**SUPPLIED ENTRIES:**
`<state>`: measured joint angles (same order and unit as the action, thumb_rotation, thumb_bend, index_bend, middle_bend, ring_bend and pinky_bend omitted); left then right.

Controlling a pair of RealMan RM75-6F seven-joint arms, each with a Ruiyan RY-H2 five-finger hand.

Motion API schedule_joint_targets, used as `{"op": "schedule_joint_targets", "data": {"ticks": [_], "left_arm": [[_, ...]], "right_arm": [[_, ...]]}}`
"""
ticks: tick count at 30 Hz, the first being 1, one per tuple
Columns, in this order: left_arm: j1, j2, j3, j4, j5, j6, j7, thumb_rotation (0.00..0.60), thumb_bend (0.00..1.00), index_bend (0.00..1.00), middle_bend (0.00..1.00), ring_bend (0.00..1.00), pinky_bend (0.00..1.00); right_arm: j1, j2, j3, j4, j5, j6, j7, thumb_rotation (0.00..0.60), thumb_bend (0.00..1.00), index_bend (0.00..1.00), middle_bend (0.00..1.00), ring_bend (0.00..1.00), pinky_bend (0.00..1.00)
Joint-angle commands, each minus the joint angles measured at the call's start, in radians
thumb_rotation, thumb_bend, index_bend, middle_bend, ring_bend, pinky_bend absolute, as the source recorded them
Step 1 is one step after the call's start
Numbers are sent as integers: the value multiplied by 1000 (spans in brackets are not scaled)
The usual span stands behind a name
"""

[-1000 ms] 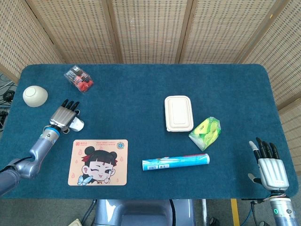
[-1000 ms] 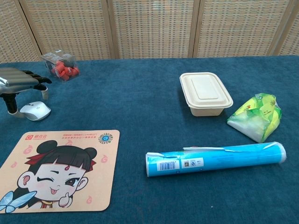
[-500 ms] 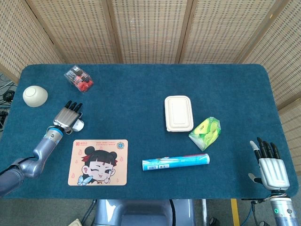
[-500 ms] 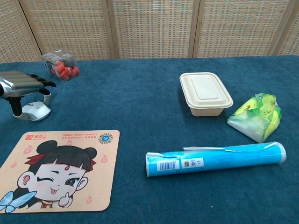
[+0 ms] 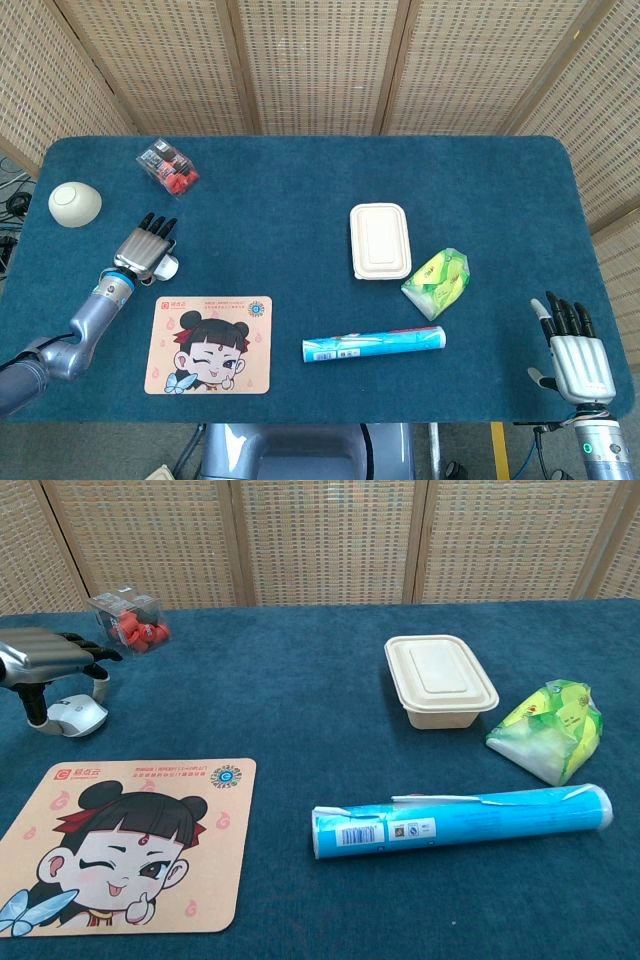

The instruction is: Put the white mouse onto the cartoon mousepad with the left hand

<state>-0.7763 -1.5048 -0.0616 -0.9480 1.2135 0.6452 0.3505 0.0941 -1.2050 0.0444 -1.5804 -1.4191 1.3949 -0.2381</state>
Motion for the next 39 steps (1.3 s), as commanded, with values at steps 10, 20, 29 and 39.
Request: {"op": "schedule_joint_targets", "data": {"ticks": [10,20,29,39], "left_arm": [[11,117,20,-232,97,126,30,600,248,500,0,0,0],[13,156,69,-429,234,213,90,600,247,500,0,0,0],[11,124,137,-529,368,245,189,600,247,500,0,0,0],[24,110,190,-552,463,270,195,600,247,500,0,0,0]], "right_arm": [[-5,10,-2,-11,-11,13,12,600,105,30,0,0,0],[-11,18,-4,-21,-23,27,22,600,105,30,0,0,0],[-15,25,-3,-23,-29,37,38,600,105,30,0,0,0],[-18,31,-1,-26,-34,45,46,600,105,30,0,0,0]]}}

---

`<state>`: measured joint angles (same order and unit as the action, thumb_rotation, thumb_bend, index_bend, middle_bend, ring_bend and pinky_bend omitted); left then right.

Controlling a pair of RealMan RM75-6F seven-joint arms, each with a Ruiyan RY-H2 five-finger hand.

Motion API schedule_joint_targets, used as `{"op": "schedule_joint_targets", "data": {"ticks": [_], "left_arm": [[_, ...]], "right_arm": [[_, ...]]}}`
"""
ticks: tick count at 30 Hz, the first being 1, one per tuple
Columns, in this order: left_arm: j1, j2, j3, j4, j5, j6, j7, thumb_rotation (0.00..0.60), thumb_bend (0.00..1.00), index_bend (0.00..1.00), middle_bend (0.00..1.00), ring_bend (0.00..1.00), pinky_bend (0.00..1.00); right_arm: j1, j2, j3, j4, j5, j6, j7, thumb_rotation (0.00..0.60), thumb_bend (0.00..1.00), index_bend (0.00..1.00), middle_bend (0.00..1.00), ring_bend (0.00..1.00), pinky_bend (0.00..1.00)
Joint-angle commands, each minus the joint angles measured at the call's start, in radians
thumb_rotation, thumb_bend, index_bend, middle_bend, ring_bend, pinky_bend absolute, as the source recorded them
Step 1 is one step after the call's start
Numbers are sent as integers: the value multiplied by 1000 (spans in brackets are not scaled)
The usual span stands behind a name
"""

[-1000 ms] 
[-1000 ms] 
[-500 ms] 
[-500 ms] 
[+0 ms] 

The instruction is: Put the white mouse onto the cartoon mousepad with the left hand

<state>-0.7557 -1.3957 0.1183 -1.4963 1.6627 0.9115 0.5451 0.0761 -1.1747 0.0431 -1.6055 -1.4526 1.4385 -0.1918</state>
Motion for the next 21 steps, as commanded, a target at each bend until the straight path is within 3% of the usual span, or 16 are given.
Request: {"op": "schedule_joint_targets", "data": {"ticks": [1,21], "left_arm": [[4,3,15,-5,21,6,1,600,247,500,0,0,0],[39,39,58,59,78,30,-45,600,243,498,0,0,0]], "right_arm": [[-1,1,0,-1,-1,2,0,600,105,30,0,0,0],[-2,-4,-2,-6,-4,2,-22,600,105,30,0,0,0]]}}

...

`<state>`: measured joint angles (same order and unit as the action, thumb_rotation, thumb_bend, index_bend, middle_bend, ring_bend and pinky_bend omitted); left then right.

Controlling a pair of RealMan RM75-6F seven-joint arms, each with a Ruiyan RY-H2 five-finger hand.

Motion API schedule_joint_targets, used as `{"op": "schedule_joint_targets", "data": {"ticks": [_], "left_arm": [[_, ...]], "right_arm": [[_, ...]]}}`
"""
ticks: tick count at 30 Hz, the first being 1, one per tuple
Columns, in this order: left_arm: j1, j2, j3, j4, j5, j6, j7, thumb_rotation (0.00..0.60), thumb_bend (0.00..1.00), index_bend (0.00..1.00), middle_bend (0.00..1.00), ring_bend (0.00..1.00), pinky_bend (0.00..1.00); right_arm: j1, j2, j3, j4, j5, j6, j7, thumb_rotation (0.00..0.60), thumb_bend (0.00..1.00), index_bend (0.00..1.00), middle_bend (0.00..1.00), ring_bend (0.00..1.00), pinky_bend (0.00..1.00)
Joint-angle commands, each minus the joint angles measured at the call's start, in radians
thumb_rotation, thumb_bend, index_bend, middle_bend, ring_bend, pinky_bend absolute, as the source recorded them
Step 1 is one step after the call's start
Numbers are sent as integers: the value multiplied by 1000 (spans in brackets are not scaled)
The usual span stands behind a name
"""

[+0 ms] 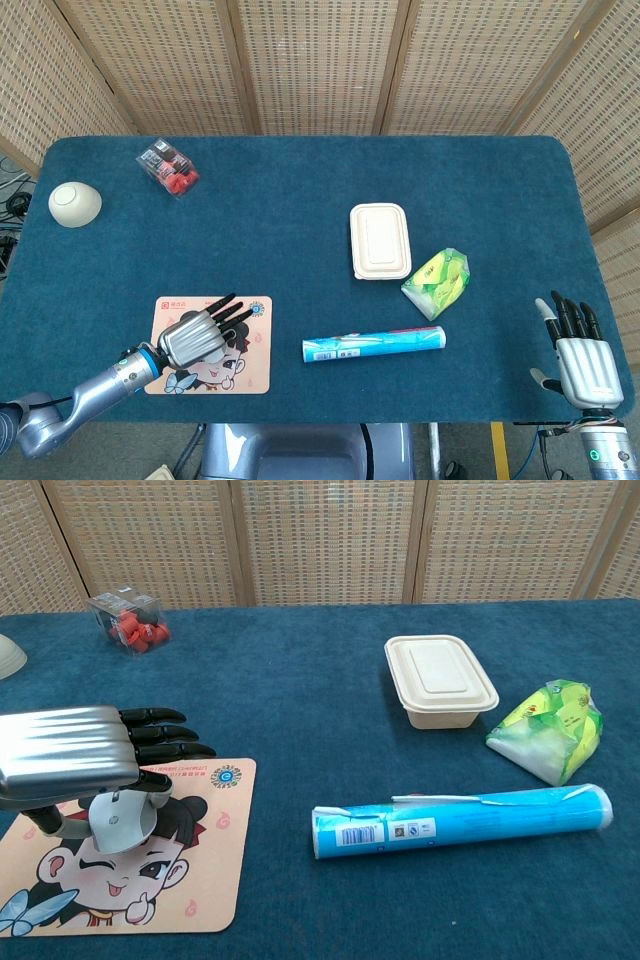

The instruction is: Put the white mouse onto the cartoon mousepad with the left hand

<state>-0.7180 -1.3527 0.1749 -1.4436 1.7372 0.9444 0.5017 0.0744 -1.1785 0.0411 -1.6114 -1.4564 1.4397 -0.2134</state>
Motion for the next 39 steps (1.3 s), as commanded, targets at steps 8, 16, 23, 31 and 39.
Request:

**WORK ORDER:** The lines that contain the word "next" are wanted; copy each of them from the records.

**SOLUTION FOR THIS EXERCISE:**
Motion for the next 39 steps (1.3 s), as commanded, with values at steps 10, 20, 29 and 39.
Motion for the next 21 steps, as commanded, a target at each bend until the straight path is within 3% of the usual span, or 16 are given.
Motion for the next 39 steps (1.3 s), as commanded, targets at steps 8, 16, 23, 31 and 39.

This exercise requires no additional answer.